* Aim of the exercise *
Take the lines from the beginning of the data below through the line holding "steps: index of" and return exactly those.

===== Given data =====

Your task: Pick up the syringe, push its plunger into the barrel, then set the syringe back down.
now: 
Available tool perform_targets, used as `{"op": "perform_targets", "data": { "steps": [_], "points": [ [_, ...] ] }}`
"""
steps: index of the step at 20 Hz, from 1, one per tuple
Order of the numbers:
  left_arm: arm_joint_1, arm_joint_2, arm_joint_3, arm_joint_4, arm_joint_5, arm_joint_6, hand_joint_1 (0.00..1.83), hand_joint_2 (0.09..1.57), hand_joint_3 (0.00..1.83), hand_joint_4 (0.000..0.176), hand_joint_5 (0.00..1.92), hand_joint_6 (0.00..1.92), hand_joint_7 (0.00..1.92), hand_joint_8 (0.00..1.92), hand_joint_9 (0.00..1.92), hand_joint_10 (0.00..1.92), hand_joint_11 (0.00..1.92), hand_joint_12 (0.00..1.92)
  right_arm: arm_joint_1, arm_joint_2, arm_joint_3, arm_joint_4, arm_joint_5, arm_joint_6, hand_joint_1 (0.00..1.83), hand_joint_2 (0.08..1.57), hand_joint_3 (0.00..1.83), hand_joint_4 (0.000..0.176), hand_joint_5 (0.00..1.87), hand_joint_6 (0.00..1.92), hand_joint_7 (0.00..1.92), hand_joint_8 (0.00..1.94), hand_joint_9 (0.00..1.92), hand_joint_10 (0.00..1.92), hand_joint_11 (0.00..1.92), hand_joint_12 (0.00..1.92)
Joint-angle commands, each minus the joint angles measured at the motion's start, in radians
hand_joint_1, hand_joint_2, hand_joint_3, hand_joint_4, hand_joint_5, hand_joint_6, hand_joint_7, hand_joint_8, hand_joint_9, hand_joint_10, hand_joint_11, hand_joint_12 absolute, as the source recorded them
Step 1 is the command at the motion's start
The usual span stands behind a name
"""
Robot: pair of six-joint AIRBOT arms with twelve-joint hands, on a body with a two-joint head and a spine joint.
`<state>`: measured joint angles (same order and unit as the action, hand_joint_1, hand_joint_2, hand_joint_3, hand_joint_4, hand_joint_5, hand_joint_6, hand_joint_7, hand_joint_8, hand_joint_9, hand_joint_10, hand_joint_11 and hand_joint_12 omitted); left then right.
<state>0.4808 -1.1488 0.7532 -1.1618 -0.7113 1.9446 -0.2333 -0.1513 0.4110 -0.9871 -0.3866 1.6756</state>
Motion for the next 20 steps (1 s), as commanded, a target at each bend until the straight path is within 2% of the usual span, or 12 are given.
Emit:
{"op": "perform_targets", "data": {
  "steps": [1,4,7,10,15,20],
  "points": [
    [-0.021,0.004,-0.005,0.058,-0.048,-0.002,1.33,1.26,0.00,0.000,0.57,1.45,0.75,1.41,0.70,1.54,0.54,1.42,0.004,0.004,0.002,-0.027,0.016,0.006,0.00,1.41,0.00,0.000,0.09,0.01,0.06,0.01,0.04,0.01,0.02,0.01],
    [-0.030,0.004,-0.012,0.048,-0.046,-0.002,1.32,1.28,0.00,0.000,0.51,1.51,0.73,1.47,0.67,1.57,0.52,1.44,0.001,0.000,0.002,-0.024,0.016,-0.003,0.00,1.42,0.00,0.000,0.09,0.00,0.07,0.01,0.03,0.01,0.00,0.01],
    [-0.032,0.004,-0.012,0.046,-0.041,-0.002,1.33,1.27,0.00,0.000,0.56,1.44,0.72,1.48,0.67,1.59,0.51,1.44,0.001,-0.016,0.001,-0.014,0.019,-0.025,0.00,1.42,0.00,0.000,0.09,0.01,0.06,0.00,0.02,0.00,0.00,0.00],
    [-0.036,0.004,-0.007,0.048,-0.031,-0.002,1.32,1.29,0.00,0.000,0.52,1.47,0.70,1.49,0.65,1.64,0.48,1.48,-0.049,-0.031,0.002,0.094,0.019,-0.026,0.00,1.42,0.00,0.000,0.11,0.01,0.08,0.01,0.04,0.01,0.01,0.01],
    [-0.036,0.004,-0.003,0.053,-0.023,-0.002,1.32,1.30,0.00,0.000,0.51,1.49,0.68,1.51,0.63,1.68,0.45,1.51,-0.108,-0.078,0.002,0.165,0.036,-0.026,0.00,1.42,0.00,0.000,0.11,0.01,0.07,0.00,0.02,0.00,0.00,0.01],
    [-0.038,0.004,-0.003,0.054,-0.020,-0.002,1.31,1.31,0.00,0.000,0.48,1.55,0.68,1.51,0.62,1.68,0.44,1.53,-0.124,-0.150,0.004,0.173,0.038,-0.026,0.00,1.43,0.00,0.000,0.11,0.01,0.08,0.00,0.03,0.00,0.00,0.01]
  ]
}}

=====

* Task result *
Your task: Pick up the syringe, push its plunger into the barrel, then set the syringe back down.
now: 
Available tool perform_targets, used as `{"op": "perform_targets", "data": { "steps": [_], "points": [ [_, ...] ] }}`
"""
steps: index of the step at 20 Hz, from 1, one per tuple

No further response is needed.